2.2. Cell Culture and Treatment of Cells with Colchicine

Human colorectal adenocarcinoma cells, LoVo, were maintained in Dulbecco’s modified Eagle’s medium (DMEM; Gibco), and supplemented with 10% fetal bovine serum (FBS; Gibco) and 50 units/mL penicillin-50 μg/mL streptomycin (Gibco). At 75–80% confluence, cells were treated without (control) or with Col at various concentrations. Here two physiologically relevant Col concentrations, 1 μM and 100 μM, were considered and the Col-treated cells were incubated for 24 h. Cells were then trypsinized and washed in phosphate-buffered saline (PBS; Gibco), and counted using a handheld automated cell counter, Scepter (Millipore) fitted with 60 μm sensor to a final concentration of 5 × 10⁵ cells/mL in PBS. Cells were then ready for AFM investigations.

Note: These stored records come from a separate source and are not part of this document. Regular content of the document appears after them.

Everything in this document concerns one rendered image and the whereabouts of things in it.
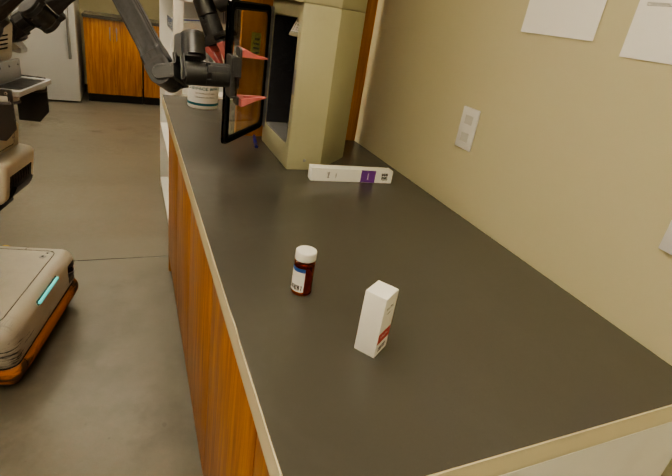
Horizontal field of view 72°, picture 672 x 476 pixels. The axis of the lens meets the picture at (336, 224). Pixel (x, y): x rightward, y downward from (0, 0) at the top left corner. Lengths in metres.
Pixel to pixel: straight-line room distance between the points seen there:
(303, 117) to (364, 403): 0.96
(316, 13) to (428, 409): 1.06
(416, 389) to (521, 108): 0.77
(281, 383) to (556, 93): 0.86
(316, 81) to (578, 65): 0.68
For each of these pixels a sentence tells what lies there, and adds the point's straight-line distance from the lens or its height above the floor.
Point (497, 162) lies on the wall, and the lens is 1.29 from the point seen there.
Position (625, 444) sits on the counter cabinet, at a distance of 0.88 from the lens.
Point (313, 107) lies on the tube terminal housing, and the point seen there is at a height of 1.13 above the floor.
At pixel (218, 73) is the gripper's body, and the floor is 1.22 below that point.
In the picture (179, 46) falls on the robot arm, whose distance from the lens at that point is 1.27.
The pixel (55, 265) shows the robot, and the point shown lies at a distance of 2.28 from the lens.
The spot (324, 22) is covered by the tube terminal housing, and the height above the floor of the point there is 1.37.
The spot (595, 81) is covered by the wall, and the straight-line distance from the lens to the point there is 1.12.
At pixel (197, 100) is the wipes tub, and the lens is 2.12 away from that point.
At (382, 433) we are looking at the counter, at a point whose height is 0.94.
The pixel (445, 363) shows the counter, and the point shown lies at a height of 0.94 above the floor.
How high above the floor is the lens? 1.40
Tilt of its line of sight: 24 degrees down
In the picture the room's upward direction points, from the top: 9 degrees clockwise
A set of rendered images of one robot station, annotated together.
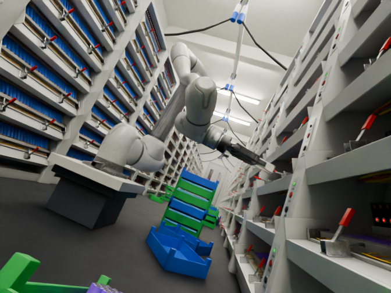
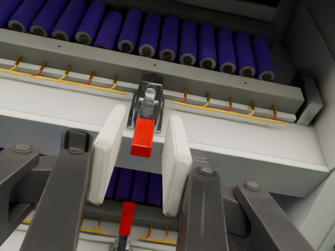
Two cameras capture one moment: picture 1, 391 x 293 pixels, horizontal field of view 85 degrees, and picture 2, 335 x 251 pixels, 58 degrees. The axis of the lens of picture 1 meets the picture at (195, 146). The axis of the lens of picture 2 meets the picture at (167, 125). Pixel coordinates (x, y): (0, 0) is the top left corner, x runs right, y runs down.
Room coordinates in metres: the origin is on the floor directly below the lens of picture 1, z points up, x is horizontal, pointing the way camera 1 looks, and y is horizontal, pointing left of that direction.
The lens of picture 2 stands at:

It would be interesting to compare with a noncancerous cell, however, each cell type in the human body has distinct lipid profiles of the plasma membrane depending on the tissue/organs they make and the different functions they carry out. Cancer cell lipid composition not only differs from noncancerous cells but also varies between different malignancy types. There is no specific lipid profile that can differentiate between cancerous cells from noncancerous cells since malignant cells are very dynamic and its lipid composition fluctuates with its progression to invasion and metastasis. Thus, performing similar experiments with either normal cells or different malignant cells having different lipid compositions might produce varying outcomes. Moreover, the colorectal adenocarcinoma cells used in our study is of epithelial origin and obtaining normal colorectal epithelial cells for comparison is extremely difficult. Therefore, in our biophysics focused model demonstration, we judiciously picked only one type of cancerous cells here. However, in the future we may plan to investigate and compare among various cell types.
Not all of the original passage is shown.